Thanks for finding and posting the yield info, @85bears46. Wow! Moved up 3 spots! And 3rd highest (excluding MIT, we’re massaging the data, lol.) Also, I really believe that UChicago is in the same league as HYP, if not better, although reading through some of the other threads, I know many would beg to differ.
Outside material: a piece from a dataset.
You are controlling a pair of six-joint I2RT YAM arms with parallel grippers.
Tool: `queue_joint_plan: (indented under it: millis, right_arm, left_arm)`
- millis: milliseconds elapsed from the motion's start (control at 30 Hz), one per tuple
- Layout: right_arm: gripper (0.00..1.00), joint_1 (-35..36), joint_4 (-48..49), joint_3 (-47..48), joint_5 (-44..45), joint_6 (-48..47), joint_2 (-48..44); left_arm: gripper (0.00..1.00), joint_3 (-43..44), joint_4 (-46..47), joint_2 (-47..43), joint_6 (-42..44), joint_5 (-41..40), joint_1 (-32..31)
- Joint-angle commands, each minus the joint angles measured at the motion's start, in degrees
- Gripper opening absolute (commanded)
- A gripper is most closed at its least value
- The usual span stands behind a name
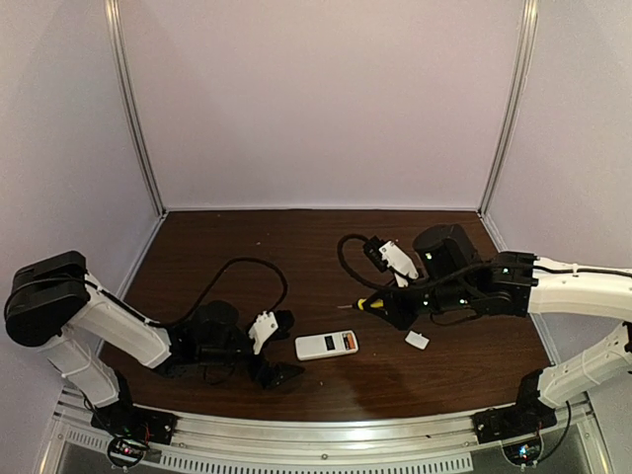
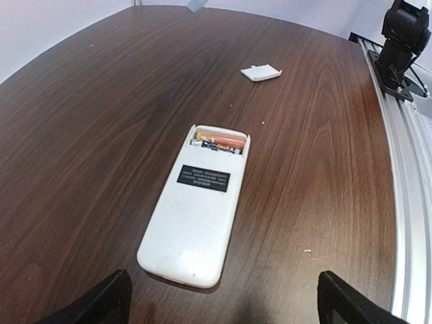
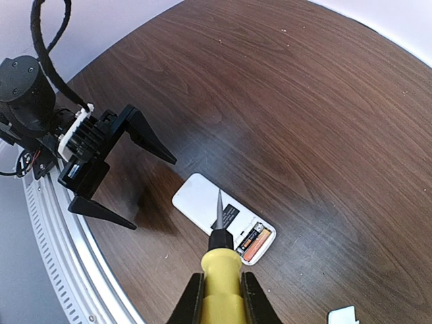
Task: Unload the batteries from the remote control
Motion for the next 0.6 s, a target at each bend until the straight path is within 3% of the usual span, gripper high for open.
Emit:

But I’m not budging on that though.

@uocparent Without any doubt, academically it is equal to and in many fields better than HYP. It still does not have quite the same snob appeal as H and P.

Says Harvard man @Chrchill

By the way, Yale disclosed a yield for the class of 2021 of 71.4%…without ED: https://news.yale.edu/2017/05/16/class-2021-one-record-books . I would think the difference between that figure and what @85bears46 calculated from the class profile is last year’s gap year admits, partially offset by summer melt.

I would conclude from the above ranking that UChicago now has the highest yield of any school that uses ED.

^^And that is a function of the percentage they decide to admit ED. If they admitted 100% of their class early decision the yield would be well over 95%.

Not terribly surprising, since it admitted a larger percentage of its class ED than any other school that uses ED, and its RD yield was very high already.

Yeah, it’s a policy decision — not an achievement.

As has been said elsewhere, if HYPSM moved to ED with no EA/SCEA, or if UChicago moved to SCEA with no ED, we’d have an apples-to-apples comparison. If you use ED, and are willing to admit most of your class that way, you have much more control over yield and the overall stats profile of your admitted class. The price is losing some number of RD apps from people who think it’s not worth applying if you don’t do RD, and reducing the number of applicants in the RD round that you can offer spots to.

@DeepBlue86 Actually – I wish a were a Harvard man. I barely made it through Penn …

As the deep-browed if lamentably undereducated @Chrchill has said, we are again going in circles. I’ll play my accustomed part and protest: Yield matters not, selectivity matters not. Recruiting smart, independent-minded, Chicago-education-motivated kids is what matters. The high percentage admitted ED is merely a means of achieving the third of this trinity of desirables. I’ll be interested to see whether test score numbers for this class of 2021 bear out the first. It may be up to a UChicago education itself to create the second.